Exercise objective:
In the entries below, find the line with "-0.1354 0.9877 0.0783" and the line with "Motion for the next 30". Return those two lines and all lines between them, exactly.

Data extracted from a collection
▬▬▬▬▬▬▬▬▬▬
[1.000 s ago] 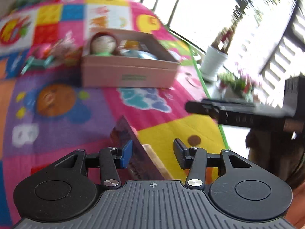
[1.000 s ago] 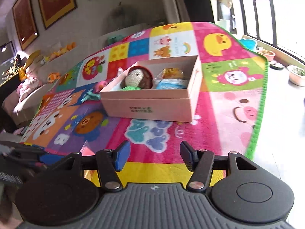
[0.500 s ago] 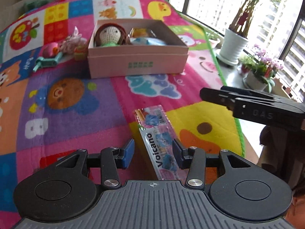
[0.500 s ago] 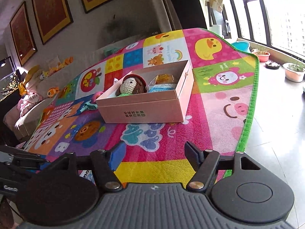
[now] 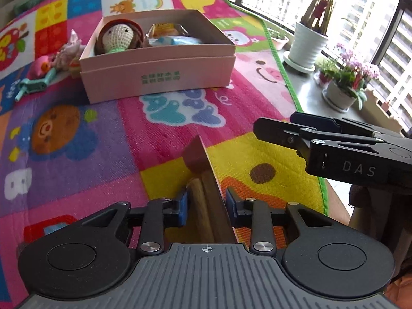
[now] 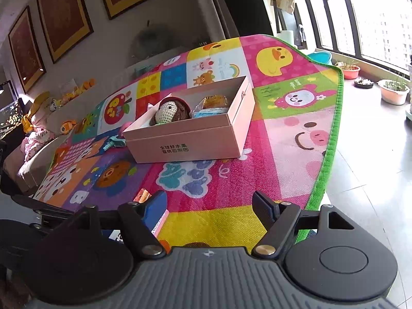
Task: Organize objects
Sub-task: 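Carry the snack packet with the left tool toward the pink box, then grasp the keychain boy figure with the right tool while the left tool holds the snack packet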
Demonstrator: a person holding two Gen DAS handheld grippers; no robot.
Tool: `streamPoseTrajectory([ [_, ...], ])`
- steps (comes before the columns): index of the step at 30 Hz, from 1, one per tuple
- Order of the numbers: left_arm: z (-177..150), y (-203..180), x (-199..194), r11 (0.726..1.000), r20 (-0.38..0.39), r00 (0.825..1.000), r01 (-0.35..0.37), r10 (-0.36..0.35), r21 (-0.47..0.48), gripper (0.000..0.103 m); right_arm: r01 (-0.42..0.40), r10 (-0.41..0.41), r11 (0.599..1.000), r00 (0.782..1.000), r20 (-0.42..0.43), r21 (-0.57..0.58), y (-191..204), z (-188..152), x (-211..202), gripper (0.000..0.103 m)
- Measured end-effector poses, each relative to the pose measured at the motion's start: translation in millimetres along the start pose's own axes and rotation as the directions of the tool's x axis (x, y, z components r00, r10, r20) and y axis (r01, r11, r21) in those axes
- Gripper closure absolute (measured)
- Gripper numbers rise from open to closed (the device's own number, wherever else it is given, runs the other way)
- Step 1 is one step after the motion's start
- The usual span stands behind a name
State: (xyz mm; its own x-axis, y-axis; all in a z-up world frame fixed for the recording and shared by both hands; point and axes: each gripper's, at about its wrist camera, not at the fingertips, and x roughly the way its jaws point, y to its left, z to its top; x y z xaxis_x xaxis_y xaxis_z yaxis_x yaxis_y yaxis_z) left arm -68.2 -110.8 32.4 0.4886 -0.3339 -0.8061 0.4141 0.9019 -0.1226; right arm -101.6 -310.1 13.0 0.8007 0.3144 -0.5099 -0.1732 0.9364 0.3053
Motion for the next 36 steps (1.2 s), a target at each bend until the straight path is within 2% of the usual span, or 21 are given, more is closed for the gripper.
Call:
streamPoseTrajectory([
  [5, -3, 15, -4, 0.999, 0.031, 0.999, 0.036, -0.036, -0.020, 0.074, 0.012, -0.013, 1.000, 1.000, -0.028, -0.021, 8, 3, 6, 0.029],
  [8, -4, 36, -7, 0.998, 0.075, 0.997, 0.033, -0.029, -0.051, 0.077, 0.015, -0.018, 0.998, 0.999, -0.042, -0.067, 22, 9, 10, 0.029],
  [13, -8, 108, -16, 0.981, 0.161, 0.986, -0.020, 0.052, -0.194, 0.077, -0.005, -0.007, 0.985, 0.998, -0.068, -0.172, 56, 30, 21, 0.029],
  [18, -5, 183, -20, 0.946, 0.248, 0.957, -0.070, 0.154, -0.316, 0.077, -0.067, 0.046, 0.966, 0.995, -0.092, -0.249, 103, 80, 50, 0.029],
  [22, 2, 227, -17, 0.928, 0.291, 0.942, -0.050, 0.167, -0.368, 0.077, -0.124, 0.089, 0.971, 0.981, -0.175, -0.203, 137, 137, 103, 0.028],
  [24, 2, 241, -15, 0.920, 0.316, 0.934, -0.032, 0.167, -0.391, 0.077, -0.114, 0.076, 0.980, 0.972, -0.224, -0.162, 152, 164, 141, 0.028],
  [27, -6, 252, -10, 0.914, 0.362, 0.923, 0.031, 0.129, -0.404, 0.077, -0.071, 0.038, 0.992, 0.956, -0.292, -0.103, 170, 190, 200, 0.028],
  [32, -14, 259, -10, 0.899, 0.399, 0.913, 0.101, 0.086, -0.425, 0.077, 0.049, -0.076, 0.995, 0.929, -0.363, -0.082, 195, 198, 293, 0.028],
  [36, -15, 259, -10, 0.901, 0.404, 0.912, 0.117, 0.069, -0.418, 0.077, 0.162, -0.212, 0.972, 0.916, -0.342, -0.169, 218, 193, 352, 0.028],
])
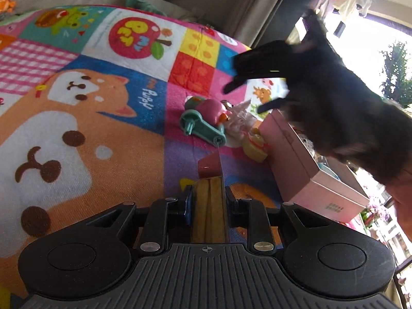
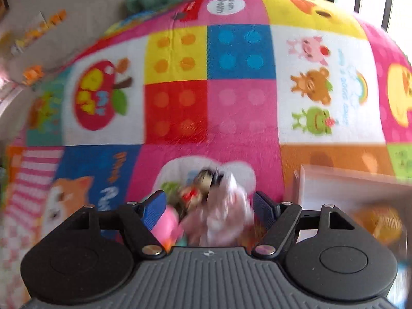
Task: Organize objects
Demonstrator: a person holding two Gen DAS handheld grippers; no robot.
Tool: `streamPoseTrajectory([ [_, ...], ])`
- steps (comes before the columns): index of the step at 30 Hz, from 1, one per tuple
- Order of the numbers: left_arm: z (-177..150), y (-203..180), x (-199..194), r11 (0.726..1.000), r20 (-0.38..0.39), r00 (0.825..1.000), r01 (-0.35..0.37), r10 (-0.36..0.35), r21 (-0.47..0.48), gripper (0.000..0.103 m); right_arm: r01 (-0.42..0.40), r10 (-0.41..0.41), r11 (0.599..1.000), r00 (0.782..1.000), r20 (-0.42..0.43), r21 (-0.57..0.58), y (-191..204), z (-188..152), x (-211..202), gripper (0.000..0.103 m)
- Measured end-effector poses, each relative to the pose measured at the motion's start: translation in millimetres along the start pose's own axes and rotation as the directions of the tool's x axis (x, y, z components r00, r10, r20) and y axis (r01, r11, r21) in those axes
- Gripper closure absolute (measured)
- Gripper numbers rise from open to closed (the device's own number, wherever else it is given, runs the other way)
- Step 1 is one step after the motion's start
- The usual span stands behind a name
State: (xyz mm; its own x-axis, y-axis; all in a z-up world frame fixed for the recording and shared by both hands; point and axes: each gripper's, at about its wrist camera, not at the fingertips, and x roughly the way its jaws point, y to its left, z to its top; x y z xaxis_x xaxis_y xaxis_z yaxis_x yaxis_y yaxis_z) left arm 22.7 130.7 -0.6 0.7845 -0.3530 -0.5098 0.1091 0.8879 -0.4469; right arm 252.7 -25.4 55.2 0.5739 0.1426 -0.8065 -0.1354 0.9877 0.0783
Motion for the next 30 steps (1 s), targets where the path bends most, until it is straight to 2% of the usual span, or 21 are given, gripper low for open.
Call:
streamPoseTrajectory([
  [2, 0, 0, 0, 1.000, -0.001, 1.000, 0.003, -0.003, 0.001, 0.077, 0.073, -0.073, 0.997, 0.997, 0.015, -0.035, 12, 7, 18, 0.029],
  [4, -1, 2, 0, 1.000, -0.002, 1.000, 0.007, -0.007, -0.005, 0.077, 0.122, -0.122, 0.992, 0.992, 0.004, -0.041, 19, 14, 35, 0.041],
  [5, -1, 2, 0, 1.000, -0.002, 1.000, 0.009, -0.009, -0.008, 0.077, 0.126, -0.126, 0.991, 0.992, -0.015, -0.039, 21, 17, 42, 0.049],
  [10, 0, 5, 0, 0.999, -0.003, 1.000, 0.021, -0.021, -0.027, 0.077, 0.080, -0.086, 0.995, 0.992, -0.091, -0.061, 31, 12, 56, 0.057],
  [12, 1, 6, 0, 0.999, -0.003, 1.000, 0.026, -0.026, -0.037, 0.077, 0.056, -0.066, 0.993, 0.993, -0.093, -0.108, 35, 4, 49, 0.066],
  [16, 2, 9, 0, 0.998, -0.003, 0.999, 0.033, -0.033, -0.057, 0.077, -0.060, 0.039, 0.988, 0.988, -0.150, -0.140, 32, -22, 20, 0.067],
  [20, 3, 17, -1, 0.993, 0.001, 0.999, 0.046, -0.046, -0.106, 0.076, -0.166, 0.130, 0.964, 0.976, -0.177, -0.207, 30, -65, -22, 0.068],
  [23, 4, 19, -2, 0.992, 0.006, 0.999, 0.041, -0.040, -0.123, 0.076, -0.189, 0.165, 0.952, 0.979, -0.116, -0.242, 18, -95, -62, 0.069],
  [25, 4, 17, -2, 0.993, 0.006, 0.999, 0.034, -0.033, -0.112, 0.076, -0.223, 0.210, 0.941, 0.975, -0.078, -0.256, 7, -116, -92, 0.069],
  [28, 4, 15, -2, 0.995, 0.007, 1.000, 0.027, -0.026, -0.098, 0.077, -0.299, 0.288, 0.925, 0.954, -0.079, -0.233, -19, -147, -131, 0.072],
  [30, 4, 15, -2, 0.995, 0.006, 1.000, 0.029, -0.029, -0.100, 0.077, -0.310, 0.297, 0.928, 0.950, -0.093, -0.208, -37, -167, -148, 0.072],
])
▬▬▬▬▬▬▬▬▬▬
Task response:
State: (xyz mm; its own x-axis, y-axis; all in a z-up world frame fixed for the recording and shared by both hands; point and axes: each gripper's, at about its wrist camera, not at the fingertips, and x roughly the way its jaws point, y to its left, z to its top; x y z xaxis_x xaxis_y xaxis_z yaxis_x yaxis_y yaxis_z) left arm 22.7 130.7 -0.6 0.7845 -0.3530 -0.5098 0.1091 0.8879 -0.4469; right arm 252.7 -25.4 55.2 0.5739 0.1426 -0.8065 -0.1354 0.9877 0.0783
Motion for the next 30 steps (1 s), targets where the path bends most, until it is straight to 2% of the usual span, or 21 are given, gripper low for open.

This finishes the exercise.